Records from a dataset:
+++

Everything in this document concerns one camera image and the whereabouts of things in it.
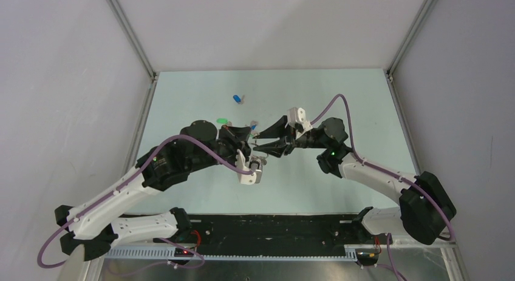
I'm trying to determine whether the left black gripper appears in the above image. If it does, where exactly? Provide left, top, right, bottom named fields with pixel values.
left=188, top=125, right=252, bottom=173

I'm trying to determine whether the aluminium frame post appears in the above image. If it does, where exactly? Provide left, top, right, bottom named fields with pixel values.
left=385, top=0, right=438, bottom=78
left=106, top=0, right=157, bottom=81

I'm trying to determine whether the grey slotted cable duct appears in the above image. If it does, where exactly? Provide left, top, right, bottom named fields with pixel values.
left=103, top=246, right=357, bottom=262

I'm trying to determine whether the right aluminium frame post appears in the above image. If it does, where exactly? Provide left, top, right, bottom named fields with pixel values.
left=385, top=0, right=438, bottom=78

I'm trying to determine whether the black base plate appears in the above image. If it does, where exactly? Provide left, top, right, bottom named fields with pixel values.
left=170, top=214, right=390, bottom=256

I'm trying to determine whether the left aluminium frame post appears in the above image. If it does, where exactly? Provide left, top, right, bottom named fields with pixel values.
left=106, top=0, right=157, bottom=81

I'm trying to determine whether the blue tagged brass key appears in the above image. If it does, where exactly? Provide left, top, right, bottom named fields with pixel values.
left=250, top=120, right=259, bottom=131

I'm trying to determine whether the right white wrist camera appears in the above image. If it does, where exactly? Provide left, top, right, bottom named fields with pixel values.
left=287, top=107, right=313, bottom=139

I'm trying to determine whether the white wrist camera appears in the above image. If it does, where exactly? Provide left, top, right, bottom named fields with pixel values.
left=236, top=150, right=263, bottom=185
left=287, top=107, right=313, bottom=139

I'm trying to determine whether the electronics board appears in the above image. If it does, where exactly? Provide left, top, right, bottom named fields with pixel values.
left=356, top=251, right=381, bottom=266
left=173, top=248, right=196, bottom=259

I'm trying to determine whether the right electronics board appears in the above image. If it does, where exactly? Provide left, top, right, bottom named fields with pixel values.
left=356, top=251, right=381, bottom=266

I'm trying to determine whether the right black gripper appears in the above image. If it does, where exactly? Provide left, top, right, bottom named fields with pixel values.
left=253, top=115, right=329, bottom=158

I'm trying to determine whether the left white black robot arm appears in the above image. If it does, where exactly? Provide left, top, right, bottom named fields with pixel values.
left=55, top=120, right=252, bottom=261

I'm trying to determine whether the blue capped key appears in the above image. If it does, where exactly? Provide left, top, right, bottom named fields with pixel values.
left=233, top=95, right=245, bottom=104

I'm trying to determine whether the left electronics board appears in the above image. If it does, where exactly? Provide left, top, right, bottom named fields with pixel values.
left=173, top=248, right=196, bottom=259

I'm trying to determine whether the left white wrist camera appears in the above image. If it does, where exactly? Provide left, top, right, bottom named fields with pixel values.
left=236, top=150, right=263, bottom=185

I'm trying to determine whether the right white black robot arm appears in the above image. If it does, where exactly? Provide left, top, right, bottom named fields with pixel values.
left=254, top=116, right=457, bottom=245

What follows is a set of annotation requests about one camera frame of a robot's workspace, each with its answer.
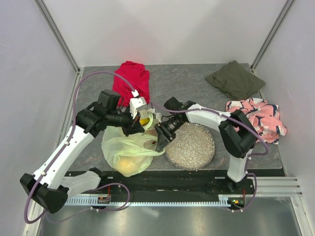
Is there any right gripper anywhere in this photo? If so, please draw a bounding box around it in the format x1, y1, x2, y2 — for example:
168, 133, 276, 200
154, 117, 185, 151

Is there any pale green plastic bag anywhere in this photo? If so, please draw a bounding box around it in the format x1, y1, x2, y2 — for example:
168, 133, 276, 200
101, 110, 165, 177

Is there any olive green cloth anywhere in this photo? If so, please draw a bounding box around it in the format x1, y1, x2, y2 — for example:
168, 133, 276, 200
205, 61, 265, 100

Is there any yellow banana bunch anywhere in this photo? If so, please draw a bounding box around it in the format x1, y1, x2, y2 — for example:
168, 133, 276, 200
139, 118, 151, 126

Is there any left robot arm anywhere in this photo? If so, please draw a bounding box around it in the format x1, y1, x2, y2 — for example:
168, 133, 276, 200
20, 89, 146, 213

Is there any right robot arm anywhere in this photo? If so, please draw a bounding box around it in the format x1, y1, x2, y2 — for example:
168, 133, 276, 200
155, 97, 259, 194

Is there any speckled round plate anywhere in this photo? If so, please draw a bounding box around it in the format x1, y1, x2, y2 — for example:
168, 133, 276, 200
165, 122, 216, 171

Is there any red cloth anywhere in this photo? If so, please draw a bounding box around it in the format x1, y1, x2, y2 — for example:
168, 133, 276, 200
112, 61, 150, 107

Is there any pink patterned cloth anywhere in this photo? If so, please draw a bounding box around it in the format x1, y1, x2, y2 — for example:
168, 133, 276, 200
225, 97, 287, 145

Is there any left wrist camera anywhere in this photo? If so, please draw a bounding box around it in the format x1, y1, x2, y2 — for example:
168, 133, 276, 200
129, 90, 147, 119

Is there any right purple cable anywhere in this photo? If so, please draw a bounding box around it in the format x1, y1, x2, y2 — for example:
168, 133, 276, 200
150, 103, 269, 155

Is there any purple cable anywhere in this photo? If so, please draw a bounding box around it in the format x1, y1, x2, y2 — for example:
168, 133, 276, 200
150, 103, 269, 155
24, 68, 138, 224

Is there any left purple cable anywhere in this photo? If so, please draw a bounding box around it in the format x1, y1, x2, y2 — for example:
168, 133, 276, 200
24, 68, 138, 224

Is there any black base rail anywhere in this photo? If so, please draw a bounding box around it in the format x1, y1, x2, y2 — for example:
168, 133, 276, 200
93, 170, 254, 203

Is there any white cable duct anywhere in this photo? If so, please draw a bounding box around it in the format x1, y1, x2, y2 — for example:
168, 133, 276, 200
65, 194, 244, 207

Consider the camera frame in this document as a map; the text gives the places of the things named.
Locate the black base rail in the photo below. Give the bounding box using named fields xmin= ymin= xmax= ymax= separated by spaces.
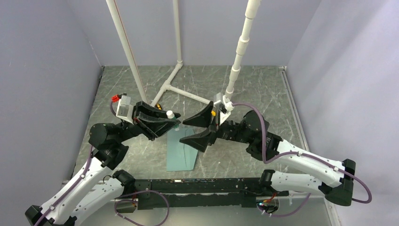
xmin=119 ymin=178 xmax=289 ymax=210

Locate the white PVC pipe frame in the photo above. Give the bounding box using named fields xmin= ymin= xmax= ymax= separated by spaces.
xmin=106 ymin=0 xmax=261 ymax=106

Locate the teal envelope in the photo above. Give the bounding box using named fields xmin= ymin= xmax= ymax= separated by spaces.
xmin=166 ymin=127 xmax=198 ymax=172

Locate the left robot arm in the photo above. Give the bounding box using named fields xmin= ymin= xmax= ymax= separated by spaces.
xmin=25 ymin=99 xmax=181 ymax=226

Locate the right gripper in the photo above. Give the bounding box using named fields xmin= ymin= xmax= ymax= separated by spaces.
xmin=179 ymin=101 xmax=252 ymax=152

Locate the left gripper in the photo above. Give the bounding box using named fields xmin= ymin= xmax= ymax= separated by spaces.
xmin=115 ymin=100 xmax=181 ymax=143

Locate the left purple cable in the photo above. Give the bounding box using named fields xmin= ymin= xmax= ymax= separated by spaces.
xmin=32 ymin=146 xmax=94 ymax=226

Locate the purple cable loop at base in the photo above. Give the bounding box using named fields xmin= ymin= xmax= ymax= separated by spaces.
xmin=113 ymin=189 xmax=169 ymax=226

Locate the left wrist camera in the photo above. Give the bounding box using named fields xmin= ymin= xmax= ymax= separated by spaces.
xmin=110 ymin=93 xmax=134 ymax=123

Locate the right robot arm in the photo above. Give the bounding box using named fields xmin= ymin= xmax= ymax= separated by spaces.
xmin=180 ymin=102 xmax=356 ymax=206

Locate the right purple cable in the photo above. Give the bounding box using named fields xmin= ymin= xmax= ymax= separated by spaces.
xmin=232 ymin=102 xmax=373 ymax=218

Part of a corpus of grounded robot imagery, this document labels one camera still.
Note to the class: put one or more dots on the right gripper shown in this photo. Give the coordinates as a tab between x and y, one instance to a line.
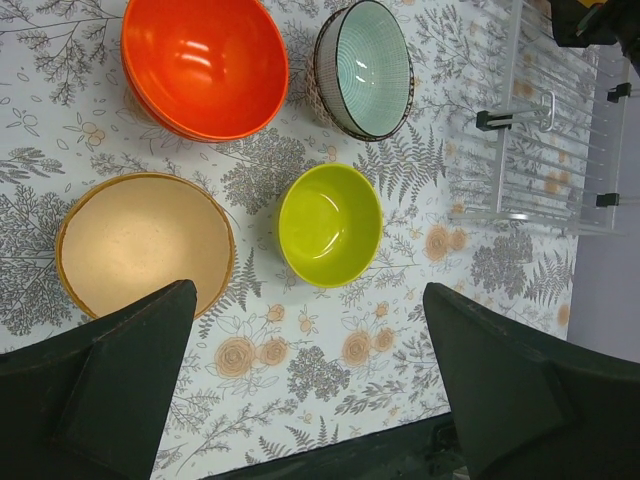
579	24

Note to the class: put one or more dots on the pale green bowl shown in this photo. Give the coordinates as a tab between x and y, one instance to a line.
363	71

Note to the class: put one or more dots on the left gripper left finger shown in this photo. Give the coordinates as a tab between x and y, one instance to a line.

+++

- Task objective:
Looking at the records above, how many of their lines carry the string "cloth"? Answer with the number and nothing else.

- Solution to the exercise:
3